- [Activity]
Output the full listing word for word.

- [Information shown]
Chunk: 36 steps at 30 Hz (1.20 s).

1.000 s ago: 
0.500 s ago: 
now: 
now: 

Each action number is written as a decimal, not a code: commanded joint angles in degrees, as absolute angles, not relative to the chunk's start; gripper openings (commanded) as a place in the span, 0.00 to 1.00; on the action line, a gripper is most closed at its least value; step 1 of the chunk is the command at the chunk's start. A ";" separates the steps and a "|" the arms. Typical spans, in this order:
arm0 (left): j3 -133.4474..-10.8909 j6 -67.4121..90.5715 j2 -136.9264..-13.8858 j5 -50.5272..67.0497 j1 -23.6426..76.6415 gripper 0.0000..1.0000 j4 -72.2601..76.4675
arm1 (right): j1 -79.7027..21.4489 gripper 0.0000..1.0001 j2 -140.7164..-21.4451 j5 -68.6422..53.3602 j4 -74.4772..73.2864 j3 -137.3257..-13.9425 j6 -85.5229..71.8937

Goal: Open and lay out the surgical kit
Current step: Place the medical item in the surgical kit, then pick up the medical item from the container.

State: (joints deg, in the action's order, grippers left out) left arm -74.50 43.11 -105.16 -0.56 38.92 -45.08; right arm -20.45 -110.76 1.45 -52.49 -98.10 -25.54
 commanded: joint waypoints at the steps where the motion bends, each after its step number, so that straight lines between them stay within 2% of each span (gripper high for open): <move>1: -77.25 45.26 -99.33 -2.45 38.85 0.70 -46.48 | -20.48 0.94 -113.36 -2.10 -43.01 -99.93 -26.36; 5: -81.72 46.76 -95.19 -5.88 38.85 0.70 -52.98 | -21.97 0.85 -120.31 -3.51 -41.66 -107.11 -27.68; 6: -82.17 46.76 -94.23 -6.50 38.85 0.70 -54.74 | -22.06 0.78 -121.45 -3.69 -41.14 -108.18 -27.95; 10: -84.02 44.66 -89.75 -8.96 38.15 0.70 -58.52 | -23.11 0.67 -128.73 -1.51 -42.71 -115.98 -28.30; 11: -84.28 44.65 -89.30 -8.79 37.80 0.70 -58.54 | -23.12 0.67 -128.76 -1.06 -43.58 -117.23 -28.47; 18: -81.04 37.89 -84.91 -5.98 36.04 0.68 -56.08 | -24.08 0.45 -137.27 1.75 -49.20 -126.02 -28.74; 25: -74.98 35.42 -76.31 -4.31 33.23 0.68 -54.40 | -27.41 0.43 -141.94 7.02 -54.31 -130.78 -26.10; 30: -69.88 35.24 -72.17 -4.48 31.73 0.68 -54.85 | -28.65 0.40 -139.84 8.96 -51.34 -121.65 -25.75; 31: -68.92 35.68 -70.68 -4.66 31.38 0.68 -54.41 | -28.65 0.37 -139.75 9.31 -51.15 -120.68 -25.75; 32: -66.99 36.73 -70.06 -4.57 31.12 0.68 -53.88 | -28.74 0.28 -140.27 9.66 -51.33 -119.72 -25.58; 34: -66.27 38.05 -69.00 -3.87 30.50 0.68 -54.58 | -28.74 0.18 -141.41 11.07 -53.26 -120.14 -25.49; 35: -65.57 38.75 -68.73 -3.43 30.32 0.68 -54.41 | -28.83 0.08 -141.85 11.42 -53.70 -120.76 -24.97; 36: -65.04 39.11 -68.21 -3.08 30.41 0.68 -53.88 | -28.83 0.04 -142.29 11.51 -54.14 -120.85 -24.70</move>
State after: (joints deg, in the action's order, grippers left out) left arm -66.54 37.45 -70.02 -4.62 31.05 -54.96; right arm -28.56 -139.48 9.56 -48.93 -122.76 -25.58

- [Finished exercise]
Chunk: 36 steps at 30 Hz (1.20 s).

1.000 s ago: 
0.500 s ago: 
now: 
now: 

Each action number is written as a decimal, not a code: commanded joint angles in degrees, as absolute angles, not relative to the chunk's start; gripper openings (commanded) as a place in the span, 0.00 to 1.00; on the action line, a gripper is most closed at its least value; step 1 of the chunk is the command at the chunk's start. A ";" separates the steps and a "|" the arms. Typical spans, in this order:
arm0 (left): j3 -133.4474..-10.8909 j6 -67.4121..90.5715 j2 -136.9264..-13.8858 j5 -50.5272..67.0497 j1 -23.6426..76.6415 gripper 0.0000..1.0000 j4 -72.2601..76.4675
arm1 (right): j1 -79.7027..21.4489 gripper 0.0000..1.0001 j2 -140.7164..-21.4451 j5 -68.6422..53.3602 j4 -74.4772..73.2864 j3 -137.3257..-13.9425 j6 -85.5229..71.8937

Goal: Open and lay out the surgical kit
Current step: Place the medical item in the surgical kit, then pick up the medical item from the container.

State: (joints deg, in the action's order, grippers left out) left arm -74.50 43.11 -105.16 -0.56 38.92 -45.08; right arm -20.45 -110.76 1.45 -52.49 -98.10 -25.54
 commanded: joint waypoints at the steps where the motion bends, each after its step number, so that straight lines between them stay within 2% of each span (gripper high for open): <move>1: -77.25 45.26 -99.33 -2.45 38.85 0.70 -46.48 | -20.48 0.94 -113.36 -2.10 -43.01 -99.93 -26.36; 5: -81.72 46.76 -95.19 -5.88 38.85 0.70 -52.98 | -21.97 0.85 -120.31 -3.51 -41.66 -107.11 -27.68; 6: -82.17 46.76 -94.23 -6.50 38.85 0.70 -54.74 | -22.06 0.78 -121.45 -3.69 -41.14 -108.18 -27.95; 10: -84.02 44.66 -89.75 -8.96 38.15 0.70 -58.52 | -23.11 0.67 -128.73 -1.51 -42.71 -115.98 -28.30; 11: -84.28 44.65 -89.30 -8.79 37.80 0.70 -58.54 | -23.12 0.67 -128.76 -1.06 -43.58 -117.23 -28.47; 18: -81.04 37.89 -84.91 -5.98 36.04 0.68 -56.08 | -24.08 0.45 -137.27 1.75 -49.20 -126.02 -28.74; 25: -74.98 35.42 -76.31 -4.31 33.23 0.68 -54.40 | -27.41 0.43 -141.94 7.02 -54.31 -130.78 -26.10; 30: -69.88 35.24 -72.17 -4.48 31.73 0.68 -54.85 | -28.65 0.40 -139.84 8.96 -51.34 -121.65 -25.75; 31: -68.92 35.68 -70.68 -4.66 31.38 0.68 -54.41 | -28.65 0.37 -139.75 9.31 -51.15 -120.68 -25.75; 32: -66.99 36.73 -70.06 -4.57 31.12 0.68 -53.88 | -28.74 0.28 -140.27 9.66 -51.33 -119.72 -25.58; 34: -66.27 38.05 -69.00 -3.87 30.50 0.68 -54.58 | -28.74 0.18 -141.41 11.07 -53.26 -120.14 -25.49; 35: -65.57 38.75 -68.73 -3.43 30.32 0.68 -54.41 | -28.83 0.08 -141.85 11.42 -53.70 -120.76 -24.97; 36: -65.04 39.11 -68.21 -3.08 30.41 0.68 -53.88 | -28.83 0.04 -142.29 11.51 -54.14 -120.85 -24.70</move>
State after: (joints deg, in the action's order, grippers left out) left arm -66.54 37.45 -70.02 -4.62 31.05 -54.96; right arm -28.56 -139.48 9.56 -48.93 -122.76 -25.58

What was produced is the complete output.